Task prompt —
Note how many lines in these entries contain "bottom", and reply with that number alone.

Material supplied —

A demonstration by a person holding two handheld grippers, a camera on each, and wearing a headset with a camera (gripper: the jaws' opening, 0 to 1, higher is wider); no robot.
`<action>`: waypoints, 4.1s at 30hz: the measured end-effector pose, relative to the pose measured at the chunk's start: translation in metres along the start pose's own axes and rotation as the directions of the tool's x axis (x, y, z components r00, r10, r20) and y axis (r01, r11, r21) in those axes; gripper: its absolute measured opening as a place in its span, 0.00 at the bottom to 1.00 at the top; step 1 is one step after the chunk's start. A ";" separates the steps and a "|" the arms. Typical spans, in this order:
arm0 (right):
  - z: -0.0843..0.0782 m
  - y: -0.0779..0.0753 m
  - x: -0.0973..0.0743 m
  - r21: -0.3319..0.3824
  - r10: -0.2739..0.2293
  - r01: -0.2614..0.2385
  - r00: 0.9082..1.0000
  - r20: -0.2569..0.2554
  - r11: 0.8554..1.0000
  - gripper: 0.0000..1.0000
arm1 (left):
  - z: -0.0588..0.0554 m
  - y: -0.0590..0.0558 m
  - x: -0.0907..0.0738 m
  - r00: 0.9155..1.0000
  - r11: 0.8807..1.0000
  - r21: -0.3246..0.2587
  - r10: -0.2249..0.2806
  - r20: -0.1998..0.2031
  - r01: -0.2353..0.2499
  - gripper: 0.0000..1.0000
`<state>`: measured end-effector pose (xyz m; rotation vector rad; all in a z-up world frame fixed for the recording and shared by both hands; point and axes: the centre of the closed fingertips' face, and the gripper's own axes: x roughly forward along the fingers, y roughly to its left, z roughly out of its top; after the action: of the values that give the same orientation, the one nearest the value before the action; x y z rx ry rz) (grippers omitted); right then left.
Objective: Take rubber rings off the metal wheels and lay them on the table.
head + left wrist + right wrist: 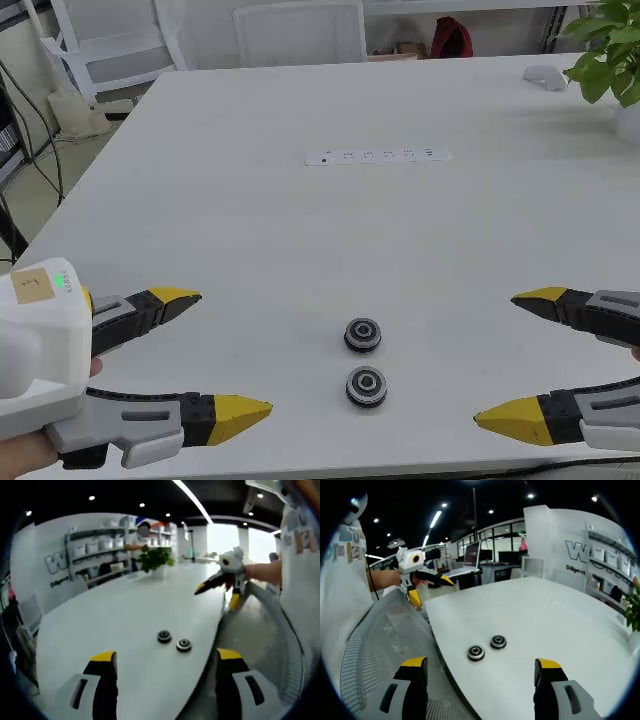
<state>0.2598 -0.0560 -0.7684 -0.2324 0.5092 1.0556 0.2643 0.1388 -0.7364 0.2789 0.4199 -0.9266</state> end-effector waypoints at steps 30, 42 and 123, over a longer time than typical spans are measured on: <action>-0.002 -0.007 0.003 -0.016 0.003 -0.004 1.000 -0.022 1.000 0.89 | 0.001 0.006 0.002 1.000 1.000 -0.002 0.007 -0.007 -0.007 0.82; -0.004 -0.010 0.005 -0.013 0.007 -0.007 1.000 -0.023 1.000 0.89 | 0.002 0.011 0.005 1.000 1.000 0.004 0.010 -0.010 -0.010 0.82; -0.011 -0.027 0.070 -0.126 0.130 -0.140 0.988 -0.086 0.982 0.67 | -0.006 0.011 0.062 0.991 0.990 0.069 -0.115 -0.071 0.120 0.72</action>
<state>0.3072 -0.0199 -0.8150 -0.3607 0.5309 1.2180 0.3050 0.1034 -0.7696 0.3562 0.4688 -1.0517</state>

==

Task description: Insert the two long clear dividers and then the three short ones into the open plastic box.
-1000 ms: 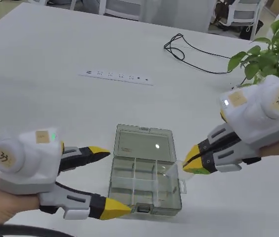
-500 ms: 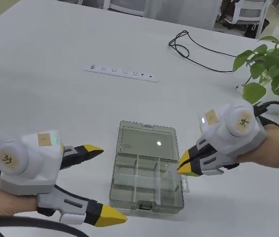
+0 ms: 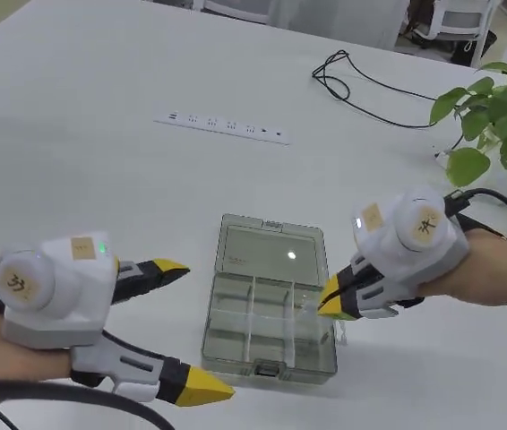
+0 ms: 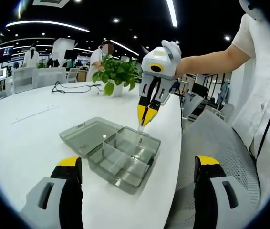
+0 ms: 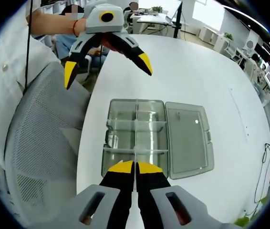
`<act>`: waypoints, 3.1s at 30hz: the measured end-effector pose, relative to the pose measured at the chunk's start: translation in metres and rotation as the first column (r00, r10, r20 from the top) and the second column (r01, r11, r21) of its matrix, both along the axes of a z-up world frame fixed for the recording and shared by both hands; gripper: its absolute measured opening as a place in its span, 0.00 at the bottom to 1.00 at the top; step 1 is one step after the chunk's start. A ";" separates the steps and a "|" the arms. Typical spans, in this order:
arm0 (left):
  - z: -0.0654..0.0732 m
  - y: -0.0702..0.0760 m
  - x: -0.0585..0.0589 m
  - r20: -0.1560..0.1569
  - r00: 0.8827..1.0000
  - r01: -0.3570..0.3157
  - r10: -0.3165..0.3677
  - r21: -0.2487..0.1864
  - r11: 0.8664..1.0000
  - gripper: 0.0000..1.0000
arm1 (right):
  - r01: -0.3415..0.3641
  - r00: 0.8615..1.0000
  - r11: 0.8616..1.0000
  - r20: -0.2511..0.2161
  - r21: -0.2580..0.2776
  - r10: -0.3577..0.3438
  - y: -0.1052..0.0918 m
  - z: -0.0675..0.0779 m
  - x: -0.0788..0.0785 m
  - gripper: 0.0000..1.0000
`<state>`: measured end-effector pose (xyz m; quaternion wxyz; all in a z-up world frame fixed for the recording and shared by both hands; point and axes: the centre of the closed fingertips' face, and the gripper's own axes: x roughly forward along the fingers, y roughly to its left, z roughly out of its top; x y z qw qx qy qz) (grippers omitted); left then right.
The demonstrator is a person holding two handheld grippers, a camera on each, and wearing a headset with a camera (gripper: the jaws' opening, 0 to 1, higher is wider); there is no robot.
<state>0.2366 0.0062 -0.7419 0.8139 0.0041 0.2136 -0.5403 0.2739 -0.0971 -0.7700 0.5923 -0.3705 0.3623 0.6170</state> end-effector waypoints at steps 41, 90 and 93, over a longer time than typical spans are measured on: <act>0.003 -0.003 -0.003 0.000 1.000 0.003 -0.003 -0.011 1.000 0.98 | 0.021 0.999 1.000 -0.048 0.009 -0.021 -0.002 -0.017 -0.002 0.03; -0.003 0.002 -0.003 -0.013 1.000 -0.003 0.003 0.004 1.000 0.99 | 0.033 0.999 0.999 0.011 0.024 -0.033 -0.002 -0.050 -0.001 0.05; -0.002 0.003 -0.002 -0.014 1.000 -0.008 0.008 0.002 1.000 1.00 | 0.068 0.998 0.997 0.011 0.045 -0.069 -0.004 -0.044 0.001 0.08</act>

Your response —
2